Le Gévaudan ne garde pas de bons souvenirs du passage des soldats. Il a subi le passage des routiers anglais et français pendant la guerre de cent ans, puis les bandes indisciplinées des guerres religieuses du XVIe siècle.

Au XVIIe siècle, les soldats sont toujours, même en temps de paix la terreur du pays.
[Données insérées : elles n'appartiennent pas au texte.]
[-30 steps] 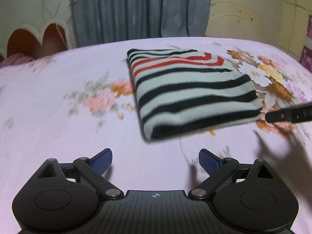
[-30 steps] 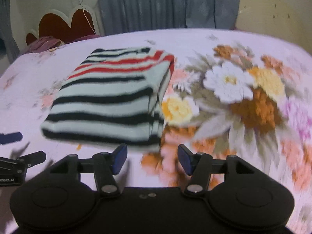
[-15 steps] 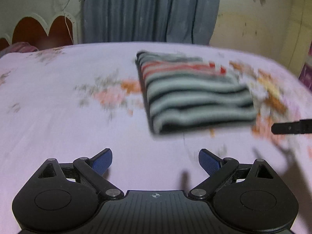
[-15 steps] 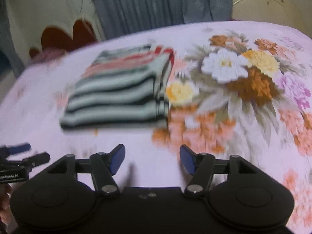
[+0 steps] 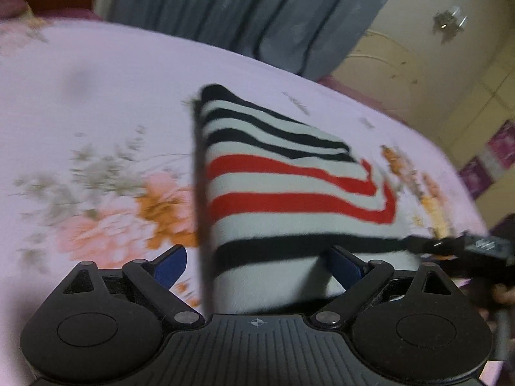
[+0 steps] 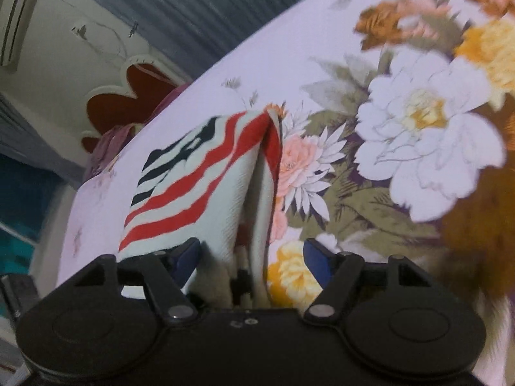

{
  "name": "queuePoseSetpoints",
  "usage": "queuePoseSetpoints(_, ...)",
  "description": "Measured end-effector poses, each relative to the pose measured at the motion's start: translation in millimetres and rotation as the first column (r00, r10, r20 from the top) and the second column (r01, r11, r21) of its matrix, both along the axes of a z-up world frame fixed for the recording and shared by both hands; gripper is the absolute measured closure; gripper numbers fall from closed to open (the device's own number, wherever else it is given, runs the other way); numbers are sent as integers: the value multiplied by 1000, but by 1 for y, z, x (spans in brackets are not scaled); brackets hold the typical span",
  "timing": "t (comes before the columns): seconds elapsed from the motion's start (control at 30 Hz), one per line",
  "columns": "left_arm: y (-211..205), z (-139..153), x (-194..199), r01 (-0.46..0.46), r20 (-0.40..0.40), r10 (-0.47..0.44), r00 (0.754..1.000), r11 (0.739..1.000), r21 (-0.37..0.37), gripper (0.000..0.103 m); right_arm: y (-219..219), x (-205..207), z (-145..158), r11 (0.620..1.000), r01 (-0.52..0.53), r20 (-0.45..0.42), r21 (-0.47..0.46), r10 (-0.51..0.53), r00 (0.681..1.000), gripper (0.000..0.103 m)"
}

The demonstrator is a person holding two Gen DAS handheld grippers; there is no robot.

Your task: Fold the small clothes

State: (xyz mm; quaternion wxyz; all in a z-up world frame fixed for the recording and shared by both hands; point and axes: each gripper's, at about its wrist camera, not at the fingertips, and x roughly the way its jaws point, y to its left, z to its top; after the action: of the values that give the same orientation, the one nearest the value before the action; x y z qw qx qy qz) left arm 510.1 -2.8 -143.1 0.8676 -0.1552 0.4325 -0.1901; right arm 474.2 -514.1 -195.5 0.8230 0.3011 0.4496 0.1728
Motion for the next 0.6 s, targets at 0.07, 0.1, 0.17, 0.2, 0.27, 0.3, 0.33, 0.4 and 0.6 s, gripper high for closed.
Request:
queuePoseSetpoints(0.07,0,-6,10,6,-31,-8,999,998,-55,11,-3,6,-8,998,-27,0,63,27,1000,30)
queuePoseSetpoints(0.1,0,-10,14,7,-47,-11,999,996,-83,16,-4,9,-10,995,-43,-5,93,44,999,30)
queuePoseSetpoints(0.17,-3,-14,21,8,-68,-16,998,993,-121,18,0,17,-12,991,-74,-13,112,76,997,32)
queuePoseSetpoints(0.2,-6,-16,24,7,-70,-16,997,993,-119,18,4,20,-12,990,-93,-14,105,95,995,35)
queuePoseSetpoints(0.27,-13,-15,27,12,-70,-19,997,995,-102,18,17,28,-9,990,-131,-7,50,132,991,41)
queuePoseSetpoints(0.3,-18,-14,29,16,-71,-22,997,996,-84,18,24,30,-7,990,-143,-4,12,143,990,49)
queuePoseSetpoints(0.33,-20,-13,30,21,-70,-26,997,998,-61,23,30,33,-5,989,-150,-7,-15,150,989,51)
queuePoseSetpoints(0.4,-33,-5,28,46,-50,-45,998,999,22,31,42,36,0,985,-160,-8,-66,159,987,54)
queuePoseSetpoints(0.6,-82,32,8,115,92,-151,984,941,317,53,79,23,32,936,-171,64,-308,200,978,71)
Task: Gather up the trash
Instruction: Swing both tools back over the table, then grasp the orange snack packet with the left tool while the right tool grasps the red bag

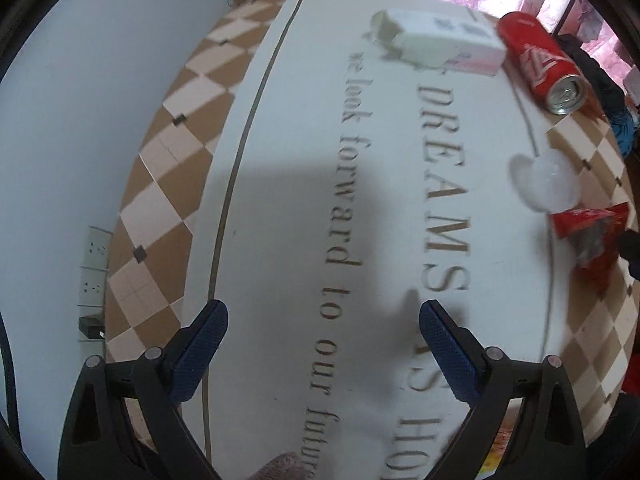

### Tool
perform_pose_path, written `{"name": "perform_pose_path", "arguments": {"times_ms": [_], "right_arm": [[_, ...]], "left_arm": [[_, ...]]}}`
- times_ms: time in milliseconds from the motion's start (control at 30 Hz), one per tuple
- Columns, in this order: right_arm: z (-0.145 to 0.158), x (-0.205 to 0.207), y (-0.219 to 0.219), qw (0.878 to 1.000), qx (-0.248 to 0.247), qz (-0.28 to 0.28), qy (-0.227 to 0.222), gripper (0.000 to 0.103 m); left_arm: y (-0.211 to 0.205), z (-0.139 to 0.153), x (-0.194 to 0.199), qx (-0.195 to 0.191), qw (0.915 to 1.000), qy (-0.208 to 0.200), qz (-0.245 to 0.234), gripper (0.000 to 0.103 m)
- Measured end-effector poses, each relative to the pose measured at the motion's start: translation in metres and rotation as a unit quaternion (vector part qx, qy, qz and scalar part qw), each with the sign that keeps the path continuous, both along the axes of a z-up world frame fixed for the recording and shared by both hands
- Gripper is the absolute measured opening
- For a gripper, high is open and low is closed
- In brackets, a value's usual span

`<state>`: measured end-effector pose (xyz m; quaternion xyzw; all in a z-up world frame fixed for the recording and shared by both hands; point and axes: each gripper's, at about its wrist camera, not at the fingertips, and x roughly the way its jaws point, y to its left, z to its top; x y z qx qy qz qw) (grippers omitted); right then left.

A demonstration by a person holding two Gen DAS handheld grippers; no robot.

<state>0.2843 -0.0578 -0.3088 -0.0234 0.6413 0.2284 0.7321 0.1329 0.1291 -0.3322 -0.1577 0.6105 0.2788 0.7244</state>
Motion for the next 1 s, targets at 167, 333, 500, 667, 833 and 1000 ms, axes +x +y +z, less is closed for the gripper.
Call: {"name": "perform_pose_path", "arguments": {"times_ms": [167, 333, 500, 667, 833, 1000], "right_arm": [[-0.028, 0.008, 0.030, 0.999, -0.016, 0.026, 0.010, 0.046], [-0.020, 0.003, 0.020, 0.999, -0.014, 0.043, -0.010, 0.017], [0.004, -0.013, -0.027, 0.999, -0.007, 0.045, -0.024, 0.016], [0.017, -0.049, -0.084, 1.000, 0.014, 0.016, -0.013, 0.016], [0.004, -0.071, -0.108, 0.999, 0.031, -0.011, 0.006, 0.016], [-0.010, -0.084, -0.110, 1.000, 0.023, -0.010, 0.008, 0.016]], "left_arm": [[0.008, -0.007, -0.004, -0.013, 0.9999, -0.007, -0.004, 0.100], [0.003, 0.004, -0.009, -0.017, 0.9997, -0.016, -0.012, 0.097], [-0.021, 0.038, -0.025, -0.046, 0.9972, -0.045, -0.038, 0.097], [-0.064, 0.049, -0.053, -0.135, 0.9879, -0.068, -0.032, 0.097], [-0.100, 0.019, -0.046, -0.199, 0.9782, -0.057, -0.013, 0.095], [-0.120, 0.017, -0.033, -0.184, 0.9805, -0.066, -0.015, 0.038]]}}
Etablis en Gévaudan au début du règne de Louis XIII, sous prétexte de surveiller les protestants, les soldats du roi s’y conduisent en véritables brigands : ils maltraitent les paysans, leur imposent toute sorte de corvées et de prestations, volent leurs bestiaux et leurs fourrages, pillent leurs greniers, emportent leurs meubles et mettent parfois le feu à leurs habitations.

Des désordres sont commis à Grèze et dans sa région, jusqu’à Marvejols.
Aux environs du château de Peyre, dans les années 1620-1635, les soldats terrorisent les habitants, ils exigent par la force des corvées et des contributions qui ne sont pas dues, et arrêtent des marchands sur les routes.
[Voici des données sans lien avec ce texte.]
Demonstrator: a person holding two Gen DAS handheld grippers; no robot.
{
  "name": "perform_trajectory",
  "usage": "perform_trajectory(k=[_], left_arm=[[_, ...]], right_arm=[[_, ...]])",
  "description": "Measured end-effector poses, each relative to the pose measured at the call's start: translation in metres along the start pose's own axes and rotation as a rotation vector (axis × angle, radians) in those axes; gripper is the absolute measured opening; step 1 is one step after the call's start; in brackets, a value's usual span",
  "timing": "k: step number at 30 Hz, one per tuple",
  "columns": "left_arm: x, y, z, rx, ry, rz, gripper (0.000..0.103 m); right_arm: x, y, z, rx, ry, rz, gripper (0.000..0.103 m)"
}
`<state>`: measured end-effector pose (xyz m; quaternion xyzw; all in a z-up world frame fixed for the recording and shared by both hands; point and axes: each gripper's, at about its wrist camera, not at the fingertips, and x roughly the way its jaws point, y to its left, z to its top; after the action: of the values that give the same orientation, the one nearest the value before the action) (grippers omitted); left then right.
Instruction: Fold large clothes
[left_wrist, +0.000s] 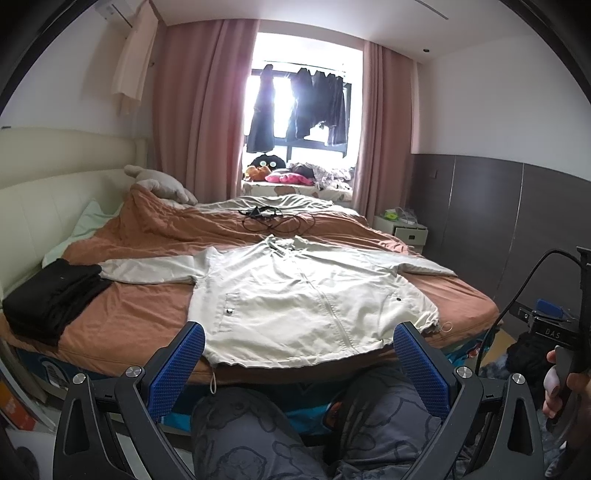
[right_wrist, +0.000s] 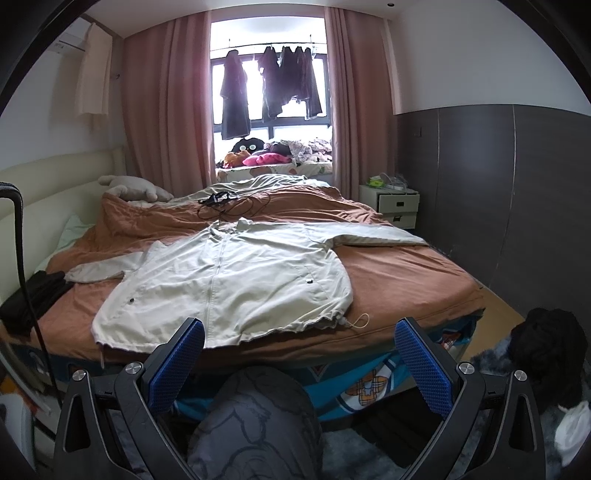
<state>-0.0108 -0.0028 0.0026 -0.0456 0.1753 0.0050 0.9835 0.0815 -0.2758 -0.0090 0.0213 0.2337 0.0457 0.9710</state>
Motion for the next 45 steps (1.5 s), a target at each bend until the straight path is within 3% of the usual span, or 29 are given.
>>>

En 1621, des régiments qui se rendent au siège de Montauban, ville protestante, exécutent de nombreux méfaits, par exemple à Grèzes et à Rocles.
A la même époque, une troupe s’installe dans la région de Grandrieu et se livre à la ‘’foulle du pauvre peuple’’. Les commis du diocèse parviennent à l’éloigner avec de l’argent.

En 1625, les habitants de Langogne prennent les armes pour chasser les soldats cantonnés dans la ville. La présence de troupes au Malzieu, à St-chély, à Saugues suscitent de nombreux troubles. 

Partout, l’autorité civile a du mal à rétablir l’ordre.
La démarche pressante des commis du diocèse auprès du gouverneur militaire du Gévaudan aboutit enfin à ce que le gouverneur de la province donne l’ordre aux troupes royales d’évacuer le diocèse.

Pendant la guerre de trente ans de 1635 à 1648, le Gévaudan doit loger chaque année de nombreux soldats envoyés en quartier d’hiver, assurer la subsistance des hommes et des chevaux et supporter les déprédations. Ainsi, en 1638, est cantonnée la compagnie de chevau-légers du maréchal de Schomberg gouverneur du Languedoc. En 1639, c’est au tour des 800 hommes du régiment de Montpezat avec plusieurs compagnie de chevaux-légers.